Member of the Montana House of Representatives from the 63rd district
- In office January 7, 2013 – January 5, 2015
- Preceded by: Jennifer Pomnichowski
- Succeeded by: Zach Brown

Member of the Montana House of Representatives from the 64th district
- In office January 3, 2007 – January 7, 2013
- Preceded by: Larry Jent
- Succeeded by: Tom Woods

Personal details
- Born: December 2, 1950 (age 75) Washington, D.C., U.S.
- Party: Democratic
- Alma mater: Shepherd University University of Maryland, College Park

= Franke Wilmer =

American politician

Franke Wilmer (born December 2, 1950) is an American academic and a politician. She was a Democratic member of the Montana House of Representatives, representing Districts 63 and 64 from 2007 to 2015. Before first running for office in 2006, Wilmer was appointed to chair the Montana Human Rights Commission by Governor Schweitzer in 2005. She received both a master's and PhD from the University of Maryland in 1990 and is currently professor emerita of political science at Montana State University.
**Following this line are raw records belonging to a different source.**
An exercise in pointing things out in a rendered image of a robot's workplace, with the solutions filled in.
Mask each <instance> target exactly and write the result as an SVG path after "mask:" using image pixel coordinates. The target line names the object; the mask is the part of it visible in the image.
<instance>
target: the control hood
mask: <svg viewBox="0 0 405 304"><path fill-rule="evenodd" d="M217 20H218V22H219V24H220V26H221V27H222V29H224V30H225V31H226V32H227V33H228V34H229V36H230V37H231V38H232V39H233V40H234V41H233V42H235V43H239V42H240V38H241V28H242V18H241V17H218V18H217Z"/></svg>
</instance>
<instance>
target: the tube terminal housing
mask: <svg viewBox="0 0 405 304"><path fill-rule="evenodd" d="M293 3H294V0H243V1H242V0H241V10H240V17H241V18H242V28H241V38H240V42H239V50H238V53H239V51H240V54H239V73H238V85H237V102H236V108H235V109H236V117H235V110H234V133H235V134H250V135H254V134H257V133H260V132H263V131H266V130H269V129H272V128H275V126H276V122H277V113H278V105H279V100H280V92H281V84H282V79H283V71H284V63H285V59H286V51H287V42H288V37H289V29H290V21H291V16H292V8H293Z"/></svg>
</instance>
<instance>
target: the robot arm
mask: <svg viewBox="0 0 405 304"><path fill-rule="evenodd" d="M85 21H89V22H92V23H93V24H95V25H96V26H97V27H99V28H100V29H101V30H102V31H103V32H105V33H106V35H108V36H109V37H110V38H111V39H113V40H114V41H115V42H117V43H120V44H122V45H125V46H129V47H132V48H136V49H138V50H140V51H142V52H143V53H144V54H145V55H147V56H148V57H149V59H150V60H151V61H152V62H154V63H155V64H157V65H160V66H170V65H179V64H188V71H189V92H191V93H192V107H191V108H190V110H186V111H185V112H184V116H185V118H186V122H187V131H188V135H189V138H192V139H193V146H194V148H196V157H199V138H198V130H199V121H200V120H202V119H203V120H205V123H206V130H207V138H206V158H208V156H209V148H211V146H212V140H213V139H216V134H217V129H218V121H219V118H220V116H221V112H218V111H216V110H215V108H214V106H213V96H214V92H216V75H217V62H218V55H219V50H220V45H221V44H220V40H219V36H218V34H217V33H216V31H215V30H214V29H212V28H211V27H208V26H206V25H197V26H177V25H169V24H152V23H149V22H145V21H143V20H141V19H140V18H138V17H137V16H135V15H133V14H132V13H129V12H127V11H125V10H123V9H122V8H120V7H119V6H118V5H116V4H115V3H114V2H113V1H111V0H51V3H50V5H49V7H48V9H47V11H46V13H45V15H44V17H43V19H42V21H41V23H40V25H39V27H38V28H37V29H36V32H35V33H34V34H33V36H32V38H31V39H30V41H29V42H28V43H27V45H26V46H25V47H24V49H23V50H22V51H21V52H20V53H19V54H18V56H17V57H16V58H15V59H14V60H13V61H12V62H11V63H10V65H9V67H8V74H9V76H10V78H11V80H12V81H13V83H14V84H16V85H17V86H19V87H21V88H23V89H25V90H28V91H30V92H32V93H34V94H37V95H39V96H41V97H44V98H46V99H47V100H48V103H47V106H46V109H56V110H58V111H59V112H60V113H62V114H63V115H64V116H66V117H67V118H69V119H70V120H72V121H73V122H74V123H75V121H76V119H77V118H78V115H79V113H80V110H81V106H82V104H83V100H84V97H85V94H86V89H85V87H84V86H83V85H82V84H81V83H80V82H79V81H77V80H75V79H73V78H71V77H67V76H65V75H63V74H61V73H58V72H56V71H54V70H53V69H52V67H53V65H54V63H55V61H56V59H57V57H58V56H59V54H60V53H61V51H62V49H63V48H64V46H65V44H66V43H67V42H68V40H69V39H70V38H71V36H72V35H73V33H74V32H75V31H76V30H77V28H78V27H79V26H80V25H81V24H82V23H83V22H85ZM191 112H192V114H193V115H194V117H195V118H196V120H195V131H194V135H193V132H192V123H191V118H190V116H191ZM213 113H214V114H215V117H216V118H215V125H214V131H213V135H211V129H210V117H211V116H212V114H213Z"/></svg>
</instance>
==Early life, education, and academic career==
Wilmer was born in 1950 in Washington, D.C., to Marion and Bud Wilmer. Her father was a bricklayer from Baltimore and her mother was a nurse from Terry, Montana, and Denton, Maryland. In the 1970s and 1980s, she was a single mother raising her daughter while working various jobs and earning three college degrees. Her jobs during this decade include waitress, carpenter, middle school substitute teacher, assistant professor, and research assistant. She graduated with a B.S. in political science and economics from Shepherd University in 1981. She got a master's degree in political science, specializing in international relations, from the University of Maryland in 1985 and a PhD in 1990.

After earning her degrees, she became an assistant professor at the University of South Carolina at Spartanburg for a year. In 1991, she was then hired by Montana State University where she was tenured, promoted to full professor and retired in 2021. In 1991, she was a co-founder of the Gallatin Human Rights Task Force. She became an associate professor in 1996 and full professor and head of the political science department in 2001 and again 2018-2021.

==Early political career==
She has written four books, numerous articles, and been invited to be guest lecturer across the world. She conducted field research in Yugoslavia during the war and Dayton Peace Accords and traveled to Israel and Palestine 6 times between 2016 and 2023 where she interviewed peace activists on both sides.
In 2005, Democratic Governor Brian Schweitzer appointed her to become Chair the Montana Human Rights Commission, where she served for one year.

==Montana House of Representatives==

===Elections===
In 2006, incumbent Democratic State Representative Larry Jent, of Montana's 64th House District, decided to retire to run for a seat in the Montana Senate. Wilmer ran for the open House seat and won the June Democratic primary with 72% of the vote. In the general election, she defeated Jim Klug 57%-43%. She won re-election in 2008 with 59% of the vote and 2010 with 55% of the vote.

===Tenure===
She was elected to as Speaker Pro Tempore of the legislature in 2009. The Vietnam Veterans of America Foundation-Montana Council selected her as "Legislator of the Year" in 2011. During her tenure as a legislator she served as the Legislative Liaison to the Board of investments and on the Environmental Quality Council.

===Committee assignments===
- House Education Committee
- House Legislative Administration Committee
- House State Administration and Veterans Affairs Committee
- House Capital Financial Advisory Committee (2008)
- Legislative Liaison to Montana Board of Investments (2011–2012)
- House Fish, Wildlife, and Parks Committee, Vice Chair 2013

==2012 congressional election==

In February 2011, Wilmer was the first candidate from either party to announce her candidacy for Montana's at-large congressional district in the U.S. House of Representatives in 2012. Wilmer was endorsed by the National Women's Political Caucus She finished second of 6 candidates in the Democratic primary, with 14,836 votes (18.4%).

==Personal life==

Wilmer lived in the city of Bozeman, Montana, from 1991 to 2021. She has one daughter and four grandchildren. After retiring from Montana State University in 2021, she moved to Denver for three years and then to Asheville, North Carolina, where she lives with her husband.

==Publications==
- The Indigenous Voice in World Politics (Sage 1993)
- The Social Construction of Man, the State and War: Identity, Conflict and Violence in Former Yugoslavia (Routledge 2002)
- Human Rights in International Politics: An Introduction (Lynne Rienner 2015).
- Breaking Cycles of Violence in Israel and Palestine: Empathy and Peacemaking in the Middle East (Rowman and Littlefield 2021).